Jeremy Scott's bringing fetishism back to fashion

Designer Jeremy Scott, presenting his new collection for Moschino’s fall 2018 menswear collection, has brought fetish back to fashion. (Photo: Getty Images)
Designer Jeremy Scott, presenting his new collection for Moschino’s fall 2018 menswear collection, has brought fetish back to fashion. (Photo: Getty Images)

Usually when we say that something is “back,” the implication is that it went away. In the case of Justin Timberlake bringing sexy back in 2007, he was lampooned for unwittingly suggesting that sexy had somehow disappeared from the American cultural landscape — a laughable proposition, given that the mid-aughts were defined by jeans so low that thong underwear never stood a chance. But Jeremy Scott, presenting his new line for Moschino’s fall 2018 menswear collection, definitely brought fetish back to fashion, where its inextricable historical ties have been largely quiet over the past decade.

In the world of couture, the mid-aughts focused on romanticism. Alexander McQueen had already come into his own as a theatrical luminary. Valentino passed down his namesake brand into the capable hands of Maria Grazia Chiuri and Pierpaolo Piccioli. Under the leadership of these bright houses, high fashion became the stuff of princess dreams: heavily embroidered couture ball gowns, floor-sweeping hems, and tons of sheer tulle embellished with exquisite beading. No designer was more in the throes of romanticism than Riccardo Tisci, whose couture collections for Givenchy made beadwork appear as though it were levitating around the body.

Fashion has been obsessed with all things saccharine since then, but Scott balled up the tulle and replaced it with latex. His models paid homage to fashion’s primary influences in the ’80s and early ’90s: queer culture and the BDSM fetishists of its underground.

Scott took signifiers of the scene like tall boots and leather harnesses and paired them with destroyed boardroom apparel and had waistcoats with sleeves attached by suspenders, a wink to Charlotte Rampling in The Night Porter.

Jeremy Scott pairs leather harnesses with destroyed boardroom apparel. (Photo: Getty Images)
Jeremy Scott pairs leather harnesses with destroyed boardroom apparel. (Photo: Getty Images)

There were other outright references to fetishes. Scott tackled rubber dolls, a fetish that involves dressing up feminine forms with latex clothing. Rubber dolls often wear full catsuits with holes only for seeing, breathing, and tasting; the excitement lies in the wearer-as-object, devoid of any identity markers. They are anonymous sexual cyborgs, subservient in their latex skin, still organic with curves and eyes. Scott may have decked out one of his rubber dolls in a ruffled satin jacket, but her catsuit was the unmistakable sexual dog whistle.
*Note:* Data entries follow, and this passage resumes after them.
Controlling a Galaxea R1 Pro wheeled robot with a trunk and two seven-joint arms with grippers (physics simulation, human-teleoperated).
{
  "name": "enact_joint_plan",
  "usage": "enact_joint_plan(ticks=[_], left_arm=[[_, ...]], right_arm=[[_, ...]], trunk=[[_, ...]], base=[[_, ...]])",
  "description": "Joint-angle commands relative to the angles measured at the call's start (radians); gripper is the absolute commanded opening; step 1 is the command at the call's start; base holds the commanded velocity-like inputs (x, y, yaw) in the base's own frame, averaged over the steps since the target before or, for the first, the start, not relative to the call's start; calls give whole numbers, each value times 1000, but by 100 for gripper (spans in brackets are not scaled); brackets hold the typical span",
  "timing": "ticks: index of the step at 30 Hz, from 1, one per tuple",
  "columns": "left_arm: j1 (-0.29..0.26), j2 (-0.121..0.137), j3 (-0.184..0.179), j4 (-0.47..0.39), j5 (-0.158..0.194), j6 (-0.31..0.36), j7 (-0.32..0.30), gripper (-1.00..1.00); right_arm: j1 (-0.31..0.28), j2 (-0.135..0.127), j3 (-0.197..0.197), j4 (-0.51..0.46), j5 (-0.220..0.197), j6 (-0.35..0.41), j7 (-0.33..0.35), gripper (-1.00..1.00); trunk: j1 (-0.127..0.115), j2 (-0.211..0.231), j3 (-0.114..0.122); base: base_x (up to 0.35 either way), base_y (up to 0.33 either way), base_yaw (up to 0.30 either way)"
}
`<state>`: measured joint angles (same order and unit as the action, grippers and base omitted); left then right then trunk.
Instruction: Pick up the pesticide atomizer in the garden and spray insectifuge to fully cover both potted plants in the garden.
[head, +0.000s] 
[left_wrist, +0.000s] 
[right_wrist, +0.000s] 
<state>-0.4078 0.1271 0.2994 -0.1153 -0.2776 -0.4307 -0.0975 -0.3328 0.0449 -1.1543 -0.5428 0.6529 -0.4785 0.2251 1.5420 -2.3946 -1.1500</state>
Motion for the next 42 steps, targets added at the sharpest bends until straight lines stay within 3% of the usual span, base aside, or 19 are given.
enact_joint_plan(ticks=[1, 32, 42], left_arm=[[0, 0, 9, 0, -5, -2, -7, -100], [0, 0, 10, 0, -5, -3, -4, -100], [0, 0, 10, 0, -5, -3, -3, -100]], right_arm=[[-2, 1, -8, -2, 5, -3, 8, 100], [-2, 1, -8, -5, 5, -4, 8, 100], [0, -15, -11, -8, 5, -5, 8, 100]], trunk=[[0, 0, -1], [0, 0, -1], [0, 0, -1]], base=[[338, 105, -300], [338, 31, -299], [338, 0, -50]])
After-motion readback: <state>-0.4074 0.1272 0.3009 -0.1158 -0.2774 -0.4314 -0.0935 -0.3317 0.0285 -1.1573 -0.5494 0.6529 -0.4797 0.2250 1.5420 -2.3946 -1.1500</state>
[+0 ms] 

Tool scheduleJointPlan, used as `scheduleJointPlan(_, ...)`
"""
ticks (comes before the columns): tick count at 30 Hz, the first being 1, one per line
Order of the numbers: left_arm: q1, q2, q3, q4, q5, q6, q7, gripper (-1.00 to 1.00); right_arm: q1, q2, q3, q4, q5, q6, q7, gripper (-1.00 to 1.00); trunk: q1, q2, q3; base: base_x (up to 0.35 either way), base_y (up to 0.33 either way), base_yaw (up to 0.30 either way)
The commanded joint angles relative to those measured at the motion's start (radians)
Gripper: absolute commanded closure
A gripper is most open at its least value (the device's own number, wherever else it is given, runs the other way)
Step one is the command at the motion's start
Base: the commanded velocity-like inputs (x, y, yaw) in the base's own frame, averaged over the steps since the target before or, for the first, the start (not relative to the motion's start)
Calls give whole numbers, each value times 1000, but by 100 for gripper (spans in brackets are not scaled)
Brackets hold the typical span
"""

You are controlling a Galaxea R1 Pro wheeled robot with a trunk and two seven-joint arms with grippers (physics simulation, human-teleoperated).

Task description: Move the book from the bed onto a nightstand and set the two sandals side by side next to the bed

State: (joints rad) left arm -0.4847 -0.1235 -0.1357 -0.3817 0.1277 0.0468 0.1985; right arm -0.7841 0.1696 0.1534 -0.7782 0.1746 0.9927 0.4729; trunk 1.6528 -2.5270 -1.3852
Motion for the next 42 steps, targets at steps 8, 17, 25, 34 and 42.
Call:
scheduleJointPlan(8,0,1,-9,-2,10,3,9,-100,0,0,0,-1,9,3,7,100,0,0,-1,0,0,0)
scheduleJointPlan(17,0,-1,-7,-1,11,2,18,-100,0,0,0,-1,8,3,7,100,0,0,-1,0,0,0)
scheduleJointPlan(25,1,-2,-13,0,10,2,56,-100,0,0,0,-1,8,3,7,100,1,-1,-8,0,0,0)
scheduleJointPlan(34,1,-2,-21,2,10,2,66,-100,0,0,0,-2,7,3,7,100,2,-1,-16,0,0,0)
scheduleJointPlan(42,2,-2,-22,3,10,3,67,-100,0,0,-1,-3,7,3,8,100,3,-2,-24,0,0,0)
Scott’s collection also harked back to the days when queer men enjoyed fetish as part of gay culture — the two being conflated by necessity because they had few places to be in the open. A male model walked the runway in shiny patent underwear, riding boots, and a police-style hat — a look that would not be out of place at a British new wave queer night, though it feels refreshing after years of menocore.

A model in “rubber doll” attire at Jeremy Scott’s runway show. (Photo: Getty Images)
A model in “rubber doll” attire at Jeremy Scott’s runway show. (Photo: Getty Images)

Of course, Scott was building upon the work of visionaries like Shayne Oliver of Hood By Air, whose deconstructed suiting tears at the very notion of masculinity, a questioning that has roots in queer communities of color. Zana Bayne’s leather harnesses and accessories are as functional as they are glamorous, though you’d be hard-pressed to find an editor who’d admit to using them for their, well, intended purpose. Fetish, privately commonplace as it is, is still considered too taboo to even discuss.

The fetish scene still exists today, although designers are hardly scanning FetLife for moodboard photos. The last time BDSM was seriously referenced in fashion was when Jean-Paul Gaultier escorted Dita Von Teese down the runway in 2010, the burlesque queen wearing a gilded black harness shaped like a skeleton.

As always, it’s the queer community at the forefront; Brooklyn’s BDSM-lite Bound parties are strictly intended for a queer audience, a community for whom fetish was both an aesthetic choice and a means for survival. But Scott, with his lust-worthy laced knee-high boots and corsets, reminds us that the kinky world is still there, waiting for its chance to become en vogue again. Like anything that comes in and out of style, it never goes completely away — it just waits to be rediscovered by an appreciative audience.